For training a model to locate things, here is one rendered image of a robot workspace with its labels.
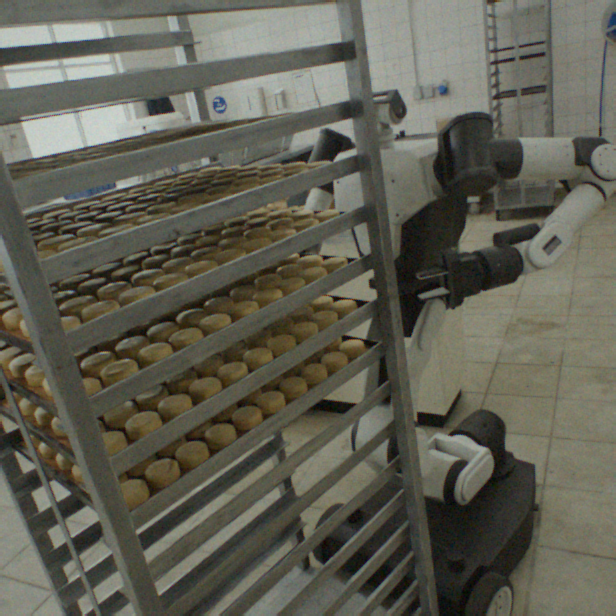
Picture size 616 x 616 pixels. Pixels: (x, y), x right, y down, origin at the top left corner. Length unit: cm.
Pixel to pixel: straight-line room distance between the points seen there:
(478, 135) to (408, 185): 18
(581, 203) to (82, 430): 109
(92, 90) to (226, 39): 645
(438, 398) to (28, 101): 209
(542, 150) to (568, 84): 477
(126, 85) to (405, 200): 75
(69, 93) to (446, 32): 567
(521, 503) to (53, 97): 170
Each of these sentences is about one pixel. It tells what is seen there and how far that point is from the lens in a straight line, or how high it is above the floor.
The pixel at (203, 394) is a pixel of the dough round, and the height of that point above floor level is 106.
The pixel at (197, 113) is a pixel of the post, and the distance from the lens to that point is 138.
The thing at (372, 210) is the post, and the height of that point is 124.
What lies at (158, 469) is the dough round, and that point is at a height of 97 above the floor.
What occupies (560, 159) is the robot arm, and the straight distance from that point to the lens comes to 142.
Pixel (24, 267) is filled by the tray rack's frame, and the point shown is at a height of 134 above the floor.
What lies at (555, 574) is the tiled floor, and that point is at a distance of 206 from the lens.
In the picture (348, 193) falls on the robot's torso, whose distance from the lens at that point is 147.
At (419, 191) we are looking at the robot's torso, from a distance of 138.
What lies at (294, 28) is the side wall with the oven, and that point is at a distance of 682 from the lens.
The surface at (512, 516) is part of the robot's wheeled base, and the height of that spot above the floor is 17.
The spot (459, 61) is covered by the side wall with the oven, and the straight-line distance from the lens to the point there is 627.
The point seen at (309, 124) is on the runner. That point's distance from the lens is 99.
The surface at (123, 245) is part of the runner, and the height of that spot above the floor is 132.
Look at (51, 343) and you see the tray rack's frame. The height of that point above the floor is 125.
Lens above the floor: 147
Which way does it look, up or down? 21 degrees down
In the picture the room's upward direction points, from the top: 11 degrees counter-clockwise
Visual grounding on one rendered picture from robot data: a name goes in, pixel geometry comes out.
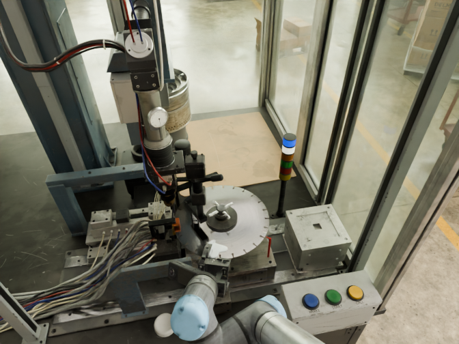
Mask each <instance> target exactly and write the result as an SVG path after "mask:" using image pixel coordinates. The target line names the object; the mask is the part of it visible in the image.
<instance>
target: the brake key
mask: <svg viewBox="0 0 459 344"><path fill-rule="evenodd" d="M304 303H305V305H306V306H308V307H309V308H315V307H317V305H318V299H317V297H315V295H313V294H307V295H306V296H305V298H304Z"/></svg>
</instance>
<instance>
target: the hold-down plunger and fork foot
mask: <svg viewBox="0 0 459 344"><path fill-rule="evenodd" d="M188 209H189V210H190V211H191V220H193V215H194V216H195V217H196V219H197V220H198V221H199V222H200V224H202V223H204V222H206V221H207V216H206V215H205V214H204V207H203V206H202V205H200V206H198V205H192V203H189V204H188Z"/></svg>
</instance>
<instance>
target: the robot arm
mask: <svg viewBox="0 0 459 344"><path fill-rule="evenodd" d="M215 242H216V240H211V241H210V242H209V243H207V245H206V246H205V247H204V251H203V254H202V256H201V258H200V260H199V264H198V269H197V268H194V267H192V266H189V265H187V264H185V263H182V262H180V261H177V260H175V261H172V262H169V268H168V277H169V278H170V279H172V280H174V281H177V282H179V283H181V284H183V285H185V286H186V288H185V290H184V292H183V294H182V295H181V297H180V299H179V300H178V301H177V302H176V305H175V306H174V308H173V313H172V314H171V319H170V323H171V329H172V330H173V332H174V334H176V335H177V336H179V338H180V339H182V340H185V341H187V342H188V344H256V343H259V344H325V343H323V342H322V341H320V340H319V339H317V338H316V337H314V336H313V335H311V334H310V333H308V332H307V331H305V330H304V329H302V328H301V327H299V326H297V325H296V324H294V323H293V322H291V321H290V320H289V319H287V316H286V312H285V310H284V308H283V307H282V305H281V303H280V302H279V301H278V300H277V299H276V297H274V296H271V295H267V296H265V297H263V298H261V299H259V300H256V301H255V302H254V303H253V304H251V305H250V306H248V307H247V308H245V309H243V310H241V311H240V312H239V313H237V314H235V315H233V316H232V317H230V318H229V319H227V320H225V321H224V322H222V323H221V324H219V323H218V321H217V319H216V316H215V314H214V311H213V306H214V303H215V301H216V298H217V297H222V298H223V297H224V295H225V292H227V288H228V286H229V282H228V281H227V280H228V272H229V269H230V262H231V259H226V258H220V257H218V254H219V253H222V252H225V251H227V247H226V246H223V245H220V244H217V243H215ZM210 258H211V259H210ZM215 258H217V259H215ZM226 261H228V262H226Z"/></svg>
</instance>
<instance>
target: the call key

— What you have to do —
Lines in the records above that carry the word "frame" are to be located and copied.

— Output —
Pixel (24, 267) is filled by the tray rack's frame, and the point shown is at a height of 134 above the floor.
Look at (51, 343) and you see the tray rack's frame. The height of that point above the floor is 125.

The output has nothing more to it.